[The task] Any picture in the material should be left out, while all other lines are copied exactly.
BEGIN Information supplied
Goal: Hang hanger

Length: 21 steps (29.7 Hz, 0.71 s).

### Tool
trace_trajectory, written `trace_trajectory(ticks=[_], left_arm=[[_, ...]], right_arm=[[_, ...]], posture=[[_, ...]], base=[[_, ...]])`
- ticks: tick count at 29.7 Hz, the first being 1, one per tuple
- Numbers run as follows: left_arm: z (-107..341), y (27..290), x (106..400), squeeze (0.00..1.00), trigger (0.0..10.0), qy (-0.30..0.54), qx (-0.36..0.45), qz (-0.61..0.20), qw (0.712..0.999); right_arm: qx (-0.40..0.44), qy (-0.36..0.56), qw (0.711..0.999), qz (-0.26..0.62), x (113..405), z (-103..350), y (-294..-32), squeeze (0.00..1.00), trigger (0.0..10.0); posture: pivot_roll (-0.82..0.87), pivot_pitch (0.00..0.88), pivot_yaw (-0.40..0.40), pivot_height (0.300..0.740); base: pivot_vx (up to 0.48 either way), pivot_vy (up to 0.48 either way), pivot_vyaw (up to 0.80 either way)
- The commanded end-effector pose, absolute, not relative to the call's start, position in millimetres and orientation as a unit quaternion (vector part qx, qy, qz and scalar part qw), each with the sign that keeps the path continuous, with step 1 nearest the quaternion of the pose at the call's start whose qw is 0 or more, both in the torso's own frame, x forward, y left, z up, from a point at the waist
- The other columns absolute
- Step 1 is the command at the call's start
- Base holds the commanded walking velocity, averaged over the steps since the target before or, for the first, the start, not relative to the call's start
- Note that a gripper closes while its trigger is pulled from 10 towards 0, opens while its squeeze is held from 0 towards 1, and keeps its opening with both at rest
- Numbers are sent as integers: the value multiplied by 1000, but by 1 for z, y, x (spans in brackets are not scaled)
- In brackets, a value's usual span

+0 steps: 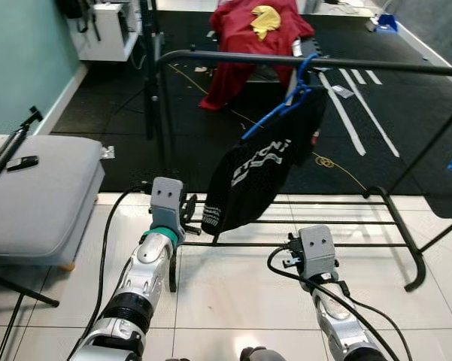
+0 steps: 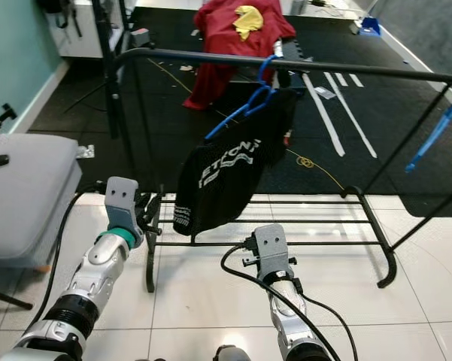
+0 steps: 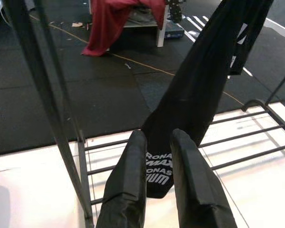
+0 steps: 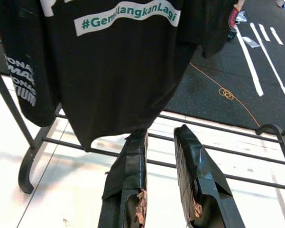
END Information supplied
[Exercise response]
Goal: Hang hanger

Length: 21 steps (29.7 Hz, 0.71 s).

### Tool
trace_trajectory, written `trace_trajectory(ticks=[_], left_arm=[[_, ...]], right_arm=[[_, ...]], posture=[[_, ...]], base=[[_, ...]])`
- ticks: tick count at 29.7 Hz, the first being 1, one per tuple
- Numbers run as follows: left_arm: z (-107..341), y (27..290), x (106..400), squeeze (0.00..1.00), trigger (0.0..10.0), qy (-0.30..0.54), qx (-0.36..0.45), qz (-0.61..0.20), qw (0.712..0.999); right_arm: qx (-0.40..0.44), qy (-0.36..0.56), qw (0.711..0.999), qz (-0.26..0.62), x (113..405), z (-103..350), y (-294..-32), squeeze (0.00..1.00), trigger (0.0..10.0); posture: pivot_roll (-0.82..0.87), pivot_pitch (0.00..0.88), pivot_yaw (-0.40..0.40), pivot_height (0.300..0.740); base: pivot_vx (up to 0.48 either way), pivot_vy (up to 0.48 either way), pivot_vyaw (up to 0.80 either way)
- The commanded end-effector pose, absolute, not relative to the call's start, position in millimetres and orientation as a unit quaternion (vector part qx, qy, qz and scalar part qw), each with the sign that keeps the path continuous, with step 1 nearest the quaternion of the pose at the call's start whose qw is 0 or more, both in the torso's own frame, x forward, y left, z up, from a point at the waist
- The other columns absolute
- Step 1 is the command at the call's start
- Base holds the commanded walking velocity, averaged over the steps since the target before or, for the first, the start, not relative to the call's start
- Note that a gripper closes while its trigger is pulled from 10 towards 0, opens while its squeeze is held from 0 towards 1, and keeps its opening with both at rest
- Numbers are sent as integers: the value multiplied by 1000, but by 1 for z, y, x (spans in brackets are not scaled)
- In brackets, a value's usual span

+0 steps: 
+0 steps: 
+0 steps: 
+0 steps: 

That completes the answer.